- _INSTRUCTIONS FOR THE TASK_
Among the records that follow, find each line holding the word "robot" and copy it.

- _EXERCISE DATA_

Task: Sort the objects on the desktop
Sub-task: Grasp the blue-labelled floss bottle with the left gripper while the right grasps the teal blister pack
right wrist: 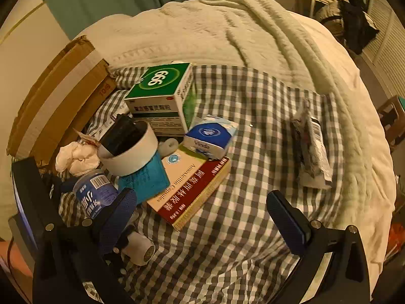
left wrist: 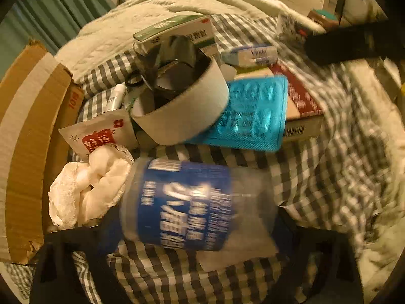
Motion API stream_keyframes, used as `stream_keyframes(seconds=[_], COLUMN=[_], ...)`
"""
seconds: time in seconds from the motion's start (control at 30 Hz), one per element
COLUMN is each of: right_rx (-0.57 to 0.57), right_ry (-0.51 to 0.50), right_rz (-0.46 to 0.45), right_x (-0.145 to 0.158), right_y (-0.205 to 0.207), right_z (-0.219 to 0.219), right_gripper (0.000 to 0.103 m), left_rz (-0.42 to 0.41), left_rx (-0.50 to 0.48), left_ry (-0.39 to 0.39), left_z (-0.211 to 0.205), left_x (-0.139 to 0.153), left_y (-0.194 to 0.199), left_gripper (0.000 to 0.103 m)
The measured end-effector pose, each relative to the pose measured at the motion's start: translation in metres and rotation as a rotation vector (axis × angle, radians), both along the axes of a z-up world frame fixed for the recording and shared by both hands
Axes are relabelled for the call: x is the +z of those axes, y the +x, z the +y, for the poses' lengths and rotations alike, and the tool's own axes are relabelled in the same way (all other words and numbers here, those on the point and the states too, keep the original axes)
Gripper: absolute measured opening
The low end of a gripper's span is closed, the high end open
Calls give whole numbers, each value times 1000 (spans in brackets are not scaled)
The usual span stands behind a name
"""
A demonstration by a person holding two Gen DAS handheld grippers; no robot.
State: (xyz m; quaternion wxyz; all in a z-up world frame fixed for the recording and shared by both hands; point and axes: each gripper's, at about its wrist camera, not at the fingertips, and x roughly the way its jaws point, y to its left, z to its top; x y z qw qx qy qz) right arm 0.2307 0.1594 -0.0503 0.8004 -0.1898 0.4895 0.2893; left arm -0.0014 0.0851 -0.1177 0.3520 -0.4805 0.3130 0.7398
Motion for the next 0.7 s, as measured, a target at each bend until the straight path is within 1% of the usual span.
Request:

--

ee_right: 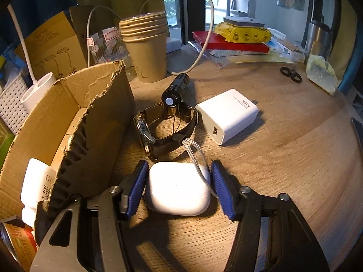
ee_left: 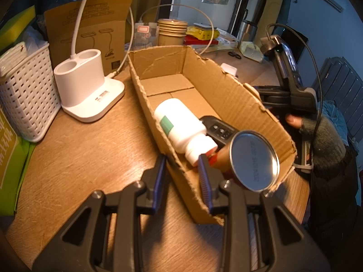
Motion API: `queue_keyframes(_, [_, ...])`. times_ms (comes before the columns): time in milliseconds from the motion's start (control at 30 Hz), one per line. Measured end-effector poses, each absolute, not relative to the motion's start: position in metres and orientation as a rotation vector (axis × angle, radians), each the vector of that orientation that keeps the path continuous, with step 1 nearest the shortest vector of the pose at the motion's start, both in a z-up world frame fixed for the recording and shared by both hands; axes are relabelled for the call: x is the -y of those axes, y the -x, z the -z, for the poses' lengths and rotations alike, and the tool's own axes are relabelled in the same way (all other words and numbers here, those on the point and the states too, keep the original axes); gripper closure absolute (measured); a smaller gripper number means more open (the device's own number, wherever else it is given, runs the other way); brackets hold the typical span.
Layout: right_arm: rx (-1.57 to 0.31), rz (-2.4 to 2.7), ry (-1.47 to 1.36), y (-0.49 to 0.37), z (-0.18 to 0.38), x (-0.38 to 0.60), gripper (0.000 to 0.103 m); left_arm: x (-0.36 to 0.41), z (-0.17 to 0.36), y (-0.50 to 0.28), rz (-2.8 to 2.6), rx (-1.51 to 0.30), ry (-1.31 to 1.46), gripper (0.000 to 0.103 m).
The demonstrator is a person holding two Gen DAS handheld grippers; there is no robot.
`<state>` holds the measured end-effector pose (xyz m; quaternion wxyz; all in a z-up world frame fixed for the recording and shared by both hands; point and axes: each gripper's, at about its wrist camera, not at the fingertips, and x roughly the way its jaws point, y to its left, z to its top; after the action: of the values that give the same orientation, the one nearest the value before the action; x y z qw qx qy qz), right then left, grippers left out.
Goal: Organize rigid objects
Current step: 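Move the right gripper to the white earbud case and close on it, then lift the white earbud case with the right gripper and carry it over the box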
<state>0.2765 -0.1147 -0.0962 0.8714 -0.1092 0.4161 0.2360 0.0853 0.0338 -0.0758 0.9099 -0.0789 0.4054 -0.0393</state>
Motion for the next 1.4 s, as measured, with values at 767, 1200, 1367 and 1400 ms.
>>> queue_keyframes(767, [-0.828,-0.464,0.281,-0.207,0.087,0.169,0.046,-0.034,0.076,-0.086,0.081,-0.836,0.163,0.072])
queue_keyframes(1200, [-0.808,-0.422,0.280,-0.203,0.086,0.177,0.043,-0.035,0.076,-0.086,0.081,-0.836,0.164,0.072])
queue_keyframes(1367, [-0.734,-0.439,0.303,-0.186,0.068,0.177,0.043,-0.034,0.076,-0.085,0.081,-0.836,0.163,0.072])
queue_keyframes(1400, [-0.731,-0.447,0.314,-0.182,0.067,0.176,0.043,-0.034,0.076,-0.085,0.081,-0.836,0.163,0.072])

- _ANSWER TO THIS PROBLEM_
A demonstration by a person holding two Gen DAS handheld grippers; no robot.
The demonstrator is a person holding two Gen DAS handheld grippers; there is no robot.

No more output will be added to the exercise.